Certainly completion of the CALAA-01 phase I clinical trial, including establishment of a maximum tolerated dose (MTD) and recommended dose level for subsequent trials, is a near-term priority. Thorough evaluation of all of the safety and preliminary efficacy indications from this study will greatly inform the design of a phase II investigation of CALAA-01. Beyond CALAA-01, investigation
of additional therapeutic candidates Inhibitors,research,lifescience,medical employing the RONDEL system, such as those targeting hypoxia-inducible factor-2α (HIF-2α), has been undertaken. The relatively fast clearance of these nanoparticles that has been observed, as has been described above, suggests that strategies to prolong circulation in an effort to enhance tumor accumulation may warrant investigation. The transient elevations in some cytokine Inhibitors,research,lifescience,medical levels seen in interim CALAA-01 clinical data imply that exploration of chemical modifications to the siRNA payload may yield nucleic acids that enhance the nanoparticles therapeutic index.

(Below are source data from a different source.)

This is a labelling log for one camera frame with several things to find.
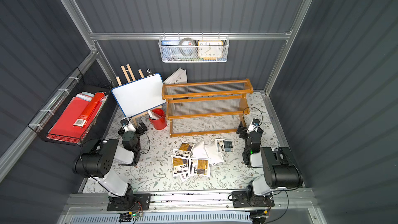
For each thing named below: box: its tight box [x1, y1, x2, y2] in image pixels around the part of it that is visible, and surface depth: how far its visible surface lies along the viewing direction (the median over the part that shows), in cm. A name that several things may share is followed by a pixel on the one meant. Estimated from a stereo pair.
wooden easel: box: [115, 63, 149, 127], surface depth 90 cm
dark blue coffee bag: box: [214, 138, 235, 153], surface depth 92 cm
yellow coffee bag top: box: [174, 141, 195, 159], surface depth 88 cm
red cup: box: [148, 108, 168, 131], surface depth 100 cm
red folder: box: [46, 93, 108, 144], surface depth 71 cm
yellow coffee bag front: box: [188, 158, 211, 177], surface depth 83 cm
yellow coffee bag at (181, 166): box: [171, 154, 191, 177], surface depth 84 cm
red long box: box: [73, 92, 106, 128], surface depth 74 cm
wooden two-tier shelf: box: [161, 78, 254, 138], surface depth 104 cm
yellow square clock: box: [197, 40, 223, 59], surface depth 91 cm
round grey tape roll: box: [178, 37, 196, 57], surface depth 91 cm
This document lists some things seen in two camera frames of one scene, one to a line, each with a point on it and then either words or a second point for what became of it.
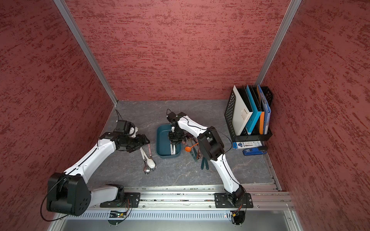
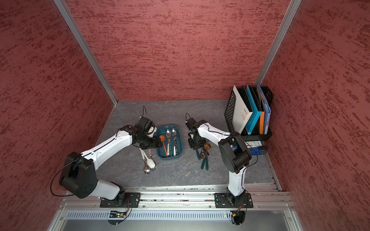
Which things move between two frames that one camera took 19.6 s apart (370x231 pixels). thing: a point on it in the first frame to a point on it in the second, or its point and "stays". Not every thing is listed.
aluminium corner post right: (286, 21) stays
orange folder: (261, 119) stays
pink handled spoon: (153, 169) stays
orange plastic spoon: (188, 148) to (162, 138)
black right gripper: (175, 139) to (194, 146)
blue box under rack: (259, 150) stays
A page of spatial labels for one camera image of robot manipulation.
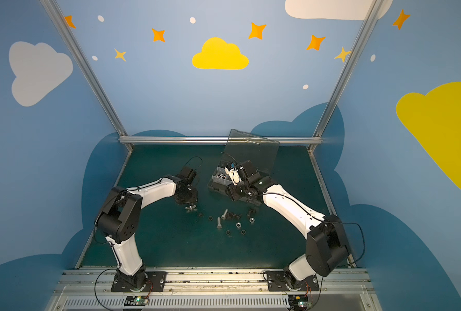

With encouraging interim clinical data in hand, avenues for continued development and improvement of nanoparticles identified, and the emergence of alternative siRNA-containing
nanoparticles in the clinic from which all in this field Inhibitors,research,lifescience,medical will learn, the future for siRNA-containing nanoparticles based on cyclodextrin-containing polycations appears
bright. 9. Conclusions CDP-based nanoparticles have made the transition from the laboratory to the Inhibitors,research,lifescience,medical clinic within the last several years. Two technology platforms have been developed, Cyclosert for small molecule delivery and RONDEL for nucleic acid delivery. Both programs have Inhibitors,research,lifescience,medical produced a clinical candidate for oncology, CRLX101 (formerly IT-101), a camptothecin analog, and CALAA-01, an siRNA therapeutic targeting RRM2. While clinical development is still in the early phases, proof of concept was achieved for both technologies. Clinical development is ongoing and it will be interesting to see what patient benefits these innovative drugs can provide.
The (-)-p-Bromotetramisole Oxalate design and development of simple systems with the aim of delivery and controlled release of hydrophilic drugs administered through oral route are still a challenge. Compared to classical dosage forms, the goals for the development of such systems include maintaining of blood levels for the drug in a therapeutic window for a desired period. Such controlled drug-delivery systems present considerable advantage over conventional dosage forms, but they PR-957 molecular weight involve carrying out specific and complex technologies [1–12]. The most widespread systems giving modified releases are hydrophilic matrix carriers or hydrophilic coating matrix (e.g., on tablets).